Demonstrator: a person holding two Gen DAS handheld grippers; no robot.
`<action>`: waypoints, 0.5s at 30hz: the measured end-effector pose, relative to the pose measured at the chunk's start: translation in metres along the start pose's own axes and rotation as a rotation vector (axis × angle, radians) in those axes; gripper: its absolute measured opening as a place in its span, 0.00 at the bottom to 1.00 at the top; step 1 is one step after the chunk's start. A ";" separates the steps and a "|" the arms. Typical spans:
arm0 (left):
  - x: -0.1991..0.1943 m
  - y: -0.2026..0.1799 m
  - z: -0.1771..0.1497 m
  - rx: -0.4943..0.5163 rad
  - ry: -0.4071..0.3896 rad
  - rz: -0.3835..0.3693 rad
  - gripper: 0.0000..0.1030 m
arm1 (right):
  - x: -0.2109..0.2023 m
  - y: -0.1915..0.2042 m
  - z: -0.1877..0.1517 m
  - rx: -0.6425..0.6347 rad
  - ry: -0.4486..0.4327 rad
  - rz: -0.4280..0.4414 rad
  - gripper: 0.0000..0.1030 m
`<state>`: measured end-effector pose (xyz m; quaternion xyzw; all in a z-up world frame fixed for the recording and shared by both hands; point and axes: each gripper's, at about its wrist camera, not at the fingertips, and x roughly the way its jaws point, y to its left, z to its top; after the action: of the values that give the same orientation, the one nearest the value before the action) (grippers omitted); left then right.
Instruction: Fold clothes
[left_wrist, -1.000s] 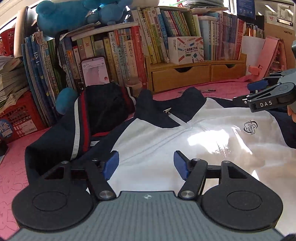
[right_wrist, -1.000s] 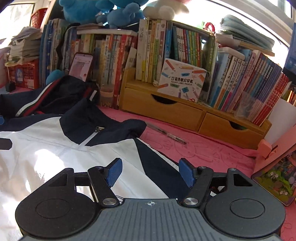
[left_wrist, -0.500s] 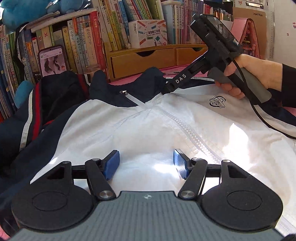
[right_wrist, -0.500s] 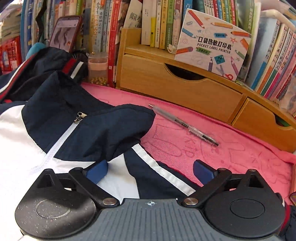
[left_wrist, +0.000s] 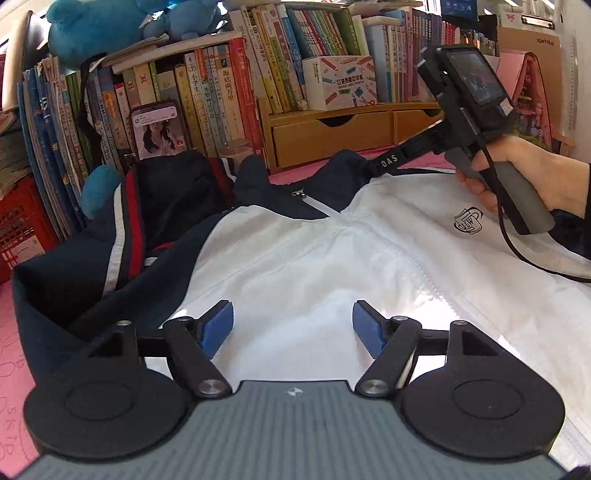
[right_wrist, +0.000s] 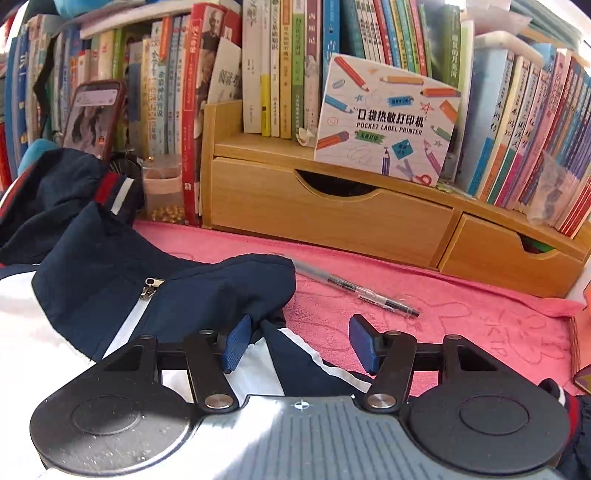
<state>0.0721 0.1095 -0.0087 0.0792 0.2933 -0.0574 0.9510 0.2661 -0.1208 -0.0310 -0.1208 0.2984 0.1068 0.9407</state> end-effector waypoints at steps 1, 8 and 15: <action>-0.005 0.012 0.004 -0.019 -0.019 0.040 0.69 | -0.011 0.002 -0.004 -0.020 -0.020 -0.001 0.59; 0.037 0.088 0.042 -0.070 0.001 0.341 0.73 | -0.054 0.020 -0.029 -0.079 -0.044 0.081 0.67; 0.095 0.106 0.036 -0.135 0.129 0.336 0.48 | -0.052 0.050 -0.045 -0.170 -0.025 0.064 0.74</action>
<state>0.1863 0.2011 -0.0207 0.0668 0.3393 0.1273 0.9296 0.1864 -0.0933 -0.0444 -0.1890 0.2803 0.1634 0.9268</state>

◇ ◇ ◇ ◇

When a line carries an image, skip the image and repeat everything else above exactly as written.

*Task response*.
Demonstrator: a person holding two Gen DAS handheld grippers; no robot.
`<action>`: waypoints, 0.5s at 30hz: the measured end-effector pose, relative to the pose measured at the chunk's start: translation in metres along the start pose's own axes and rotation as a rotation vector (axis × angle, radians) in those axes; gripper: its absolute measured opening as a place in its span, 0.00 at the bottom to 1.00 at the top; step 1 is one step after the chunk's start. A ";" separates the steps and a "|" the arms. Typical spans:
arm0 (left):
  - x: -0.1991..0.1943 m
  - y: -0.2026..0.1799 m
  - z: -0.1771..0.1497 m
  - rx: -0.4943..0.5163 rad
  - ry: -0.4071..0.3896 rad
  - rz: -0.3835..0.3693 rad
  - gripper: 0.0000..0.1030 m
arm1 (right):
  - x: -0.2109..0.2023 m
  - y: -0.1915..0.2042 m
  - z: -0.1877..0.1517 m
  - rx: -0.6425..0.6347 rad
  - ry: -0.4486..0.4327 rad
  - rz: -0.4280..0.4414 rad
  - gripper: 0.0000..0.1030 m
`<state>`: measured end-effector pose (xyz m; quaternion xyzw; all in a z-up world frame fixed for the recording and shared by both hands; point and axes: each gripper's, at about its wrist camera, not at the fingertips, and x roughly the way its jaws point, y to its left, z to its top; after the action: of the values that give the same orientation, the one nearest the value before the action) (grippers omitted); left then right.
Instruction: Fold clothes
[left_wrist, -1.000s] 
[right_wrist, -1.000s] 
[left_wrist, -0.500s] 
[right_wrist, -0.500s] 
[left_wrist, +0.000s] 
[right_wrist, +0.000s] 
<state>0.0721 0.1095 -0.0087 0.0792 0.2933 -0.0574 0.9510 0.2661 -0.1208 -0.0310 -0.1208 0.2984 0.1068 0.9407</state> end-effector waypoints at steps 1, 8 and 15: <action>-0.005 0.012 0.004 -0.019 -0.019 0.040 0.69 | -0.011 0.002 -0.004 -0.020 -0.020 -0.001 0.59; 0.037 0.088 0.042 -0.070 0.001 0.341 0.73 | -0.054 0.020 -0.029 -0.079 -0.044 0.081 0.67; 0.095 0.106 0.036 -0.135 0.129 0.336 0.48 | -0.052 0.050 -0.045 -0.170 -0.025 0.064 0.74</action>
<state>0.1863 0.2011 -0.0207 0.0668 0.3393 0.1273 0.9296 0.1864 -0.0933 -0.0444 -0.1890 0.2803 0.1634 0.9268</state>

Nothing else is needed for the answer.